* THE PROBLEM: All lines in the records below with the word "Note" must be returned.

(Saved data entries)
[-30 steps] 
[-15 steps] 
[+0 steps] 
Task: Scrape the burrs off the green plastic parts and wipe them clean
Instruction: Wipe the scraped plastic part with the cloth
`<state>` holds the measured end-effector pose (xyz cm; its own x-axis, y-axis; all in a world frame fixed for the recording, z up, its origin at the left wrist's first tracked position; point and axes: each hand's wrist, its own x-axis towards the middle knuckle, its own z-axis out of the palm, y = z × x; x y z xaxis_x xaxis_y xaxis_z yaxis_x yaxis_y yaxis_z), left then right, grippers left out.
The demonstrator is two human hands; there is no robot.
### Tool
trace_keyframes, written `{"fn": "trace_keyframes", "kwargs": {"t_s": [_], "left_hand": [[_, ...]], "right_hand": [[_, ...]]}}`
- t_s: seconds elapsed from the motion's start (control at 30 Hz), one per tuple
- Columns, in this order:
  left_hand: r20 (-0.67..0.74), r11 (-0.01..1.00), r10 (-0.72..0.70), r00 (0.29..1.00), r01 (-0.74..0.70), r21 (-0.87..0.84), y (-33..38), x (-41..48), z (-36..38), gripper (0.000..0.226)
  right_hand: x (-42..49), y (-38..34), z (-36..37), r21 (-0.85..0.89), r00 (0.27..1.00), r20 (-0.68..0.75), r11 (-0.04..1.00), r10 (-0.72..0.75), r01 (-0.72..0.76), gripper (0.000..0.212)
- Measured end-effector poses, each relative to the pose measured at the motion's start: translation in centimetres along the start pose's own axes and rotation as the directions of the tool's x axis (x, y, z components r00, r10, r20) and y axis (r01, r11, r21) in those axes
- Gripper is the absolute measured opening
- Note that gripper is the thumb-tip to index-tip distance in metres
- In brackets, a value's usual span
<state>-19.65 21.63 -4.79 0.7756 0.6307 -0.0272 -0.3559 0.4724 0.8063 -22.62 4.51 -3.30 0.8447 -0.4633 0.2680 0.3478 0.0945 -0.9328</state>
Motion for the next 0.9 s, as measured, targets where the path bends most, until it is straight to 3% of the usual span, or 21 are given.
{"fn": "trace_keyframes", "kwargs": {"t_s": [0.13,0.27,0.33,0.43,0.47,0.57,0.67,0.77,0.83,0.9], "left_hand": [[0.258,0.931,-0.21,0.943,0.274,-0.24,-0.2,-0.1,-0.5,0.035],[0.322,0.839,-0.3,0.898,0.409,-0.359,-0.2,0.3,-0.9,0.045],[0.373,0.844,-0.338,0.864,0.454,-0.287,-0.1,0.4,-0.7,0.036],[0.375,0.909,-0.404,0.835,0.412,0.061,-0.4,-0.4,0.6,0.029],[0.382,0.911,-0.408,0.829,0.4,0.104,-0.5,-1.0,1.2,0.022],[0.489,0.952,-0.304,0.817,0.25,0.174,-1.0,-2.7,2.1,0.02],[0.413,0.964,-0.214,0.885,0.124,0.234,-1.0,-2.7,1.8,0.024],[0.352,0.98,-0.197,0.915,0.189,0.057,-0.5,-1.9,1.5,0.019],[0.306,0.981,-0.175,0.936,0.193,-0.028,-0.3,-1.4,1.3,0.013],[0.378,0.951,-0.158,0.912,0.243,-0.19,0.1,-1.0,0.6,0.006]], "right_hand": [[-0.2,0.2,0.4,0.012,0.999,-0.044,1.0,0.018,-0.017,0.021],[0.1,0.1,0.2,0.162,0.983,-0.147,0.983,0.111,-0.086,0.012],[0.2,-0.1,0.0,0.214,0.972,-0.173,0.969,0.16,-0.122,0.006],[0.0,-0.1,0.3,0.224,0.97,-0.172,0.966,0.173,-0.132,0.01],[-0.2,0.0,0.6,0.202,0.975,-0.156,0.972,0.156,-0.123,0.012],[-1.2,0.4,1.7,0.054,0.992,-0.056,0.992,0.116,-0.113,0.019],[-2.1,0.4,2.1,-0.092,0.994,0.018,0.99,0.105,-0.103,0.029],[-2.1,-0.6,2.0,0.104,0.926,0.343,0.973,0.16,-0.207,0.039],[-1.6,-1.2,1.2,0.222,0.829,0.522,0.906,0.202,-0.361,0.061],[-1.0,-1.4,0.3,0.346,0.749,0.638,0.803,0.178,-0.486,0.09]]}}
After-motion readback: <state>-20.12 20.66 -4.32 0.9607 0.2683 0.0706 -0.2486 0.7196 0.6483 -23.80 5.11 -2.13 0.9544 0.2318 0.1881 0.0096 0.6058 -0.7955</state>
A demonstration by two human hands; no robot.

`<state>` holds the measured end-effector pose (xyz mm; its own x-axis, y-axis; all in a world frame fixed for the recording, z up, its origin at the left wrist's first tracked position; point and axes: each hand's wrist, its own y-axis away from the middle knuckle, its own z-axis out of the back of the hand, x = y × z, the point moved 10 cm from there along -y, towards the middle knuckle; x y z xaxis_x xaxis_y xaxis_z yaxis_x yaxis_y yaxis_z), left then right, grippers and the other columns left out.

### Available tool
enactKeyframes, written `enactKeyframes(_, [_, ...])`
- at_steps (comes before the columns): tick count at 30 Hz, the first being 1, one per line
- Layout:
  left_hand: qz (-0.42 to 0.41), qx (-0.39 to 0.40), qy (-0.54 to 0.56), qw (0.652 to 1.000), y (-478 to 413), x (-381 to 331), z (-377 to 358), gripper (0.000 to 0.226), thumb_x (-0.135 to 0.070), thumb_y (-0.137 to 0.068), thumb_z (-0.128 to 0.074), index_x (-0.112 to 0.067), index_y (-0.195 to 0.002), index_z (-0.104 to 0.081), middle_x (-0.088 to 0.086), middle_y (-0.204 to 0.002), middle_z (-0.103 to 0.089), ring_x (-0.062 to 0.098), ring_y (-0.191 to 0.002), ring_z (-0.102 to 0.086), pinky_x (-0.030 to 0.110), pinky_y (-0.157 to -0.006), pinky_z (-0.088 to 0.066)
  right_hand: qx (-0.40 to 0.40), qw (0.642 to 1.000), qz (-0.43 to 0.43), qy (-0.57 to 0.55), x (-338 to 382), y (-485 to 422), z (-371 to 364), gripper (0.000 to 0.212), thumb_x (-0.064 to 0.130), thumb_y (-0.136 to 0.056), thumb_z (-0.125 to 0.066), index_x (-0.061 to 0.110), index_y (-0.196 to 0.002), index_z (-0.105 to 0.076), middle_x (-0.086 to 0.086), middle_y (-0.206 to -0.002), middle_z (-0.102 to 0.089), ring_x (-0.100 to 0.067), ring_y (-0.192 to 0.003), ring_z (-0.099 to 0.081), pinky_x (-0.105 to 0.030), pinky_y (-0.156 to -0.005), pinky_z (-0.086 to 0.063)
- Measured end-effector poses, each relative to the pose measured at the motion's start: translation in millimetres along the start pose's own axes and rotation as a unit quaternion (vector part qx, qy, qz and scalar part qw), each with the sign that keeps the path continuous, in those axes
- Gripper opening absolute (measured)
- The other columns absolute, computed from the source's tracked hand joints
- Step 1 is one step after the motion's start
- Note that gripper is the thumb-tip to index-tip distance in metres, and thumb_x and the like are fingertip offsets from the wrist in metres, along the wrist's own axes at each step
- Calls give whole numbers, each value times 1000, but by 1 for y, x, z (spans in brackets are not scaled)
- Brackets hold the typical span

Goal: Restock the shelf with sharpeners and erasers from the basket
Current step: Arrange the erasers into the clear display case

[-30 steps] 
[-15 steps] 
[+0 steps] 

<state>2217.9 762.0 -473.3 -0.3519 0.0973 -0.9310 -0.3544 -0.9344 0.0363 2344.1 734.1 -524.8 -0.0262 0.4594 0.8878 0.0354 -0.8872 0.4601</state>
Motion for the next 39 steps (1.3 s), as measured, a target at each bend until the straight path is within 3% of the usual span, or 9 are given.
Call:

* FINAL ANSWER:
- Note that gripper is the thumb-tip to index-tip distance in metres
- Note that gripper is the thumb-tip to index-tip distance in metres, and thumb_x and the like are fingertip offsets from the wrist in metres, along the wrist's own axes at each step

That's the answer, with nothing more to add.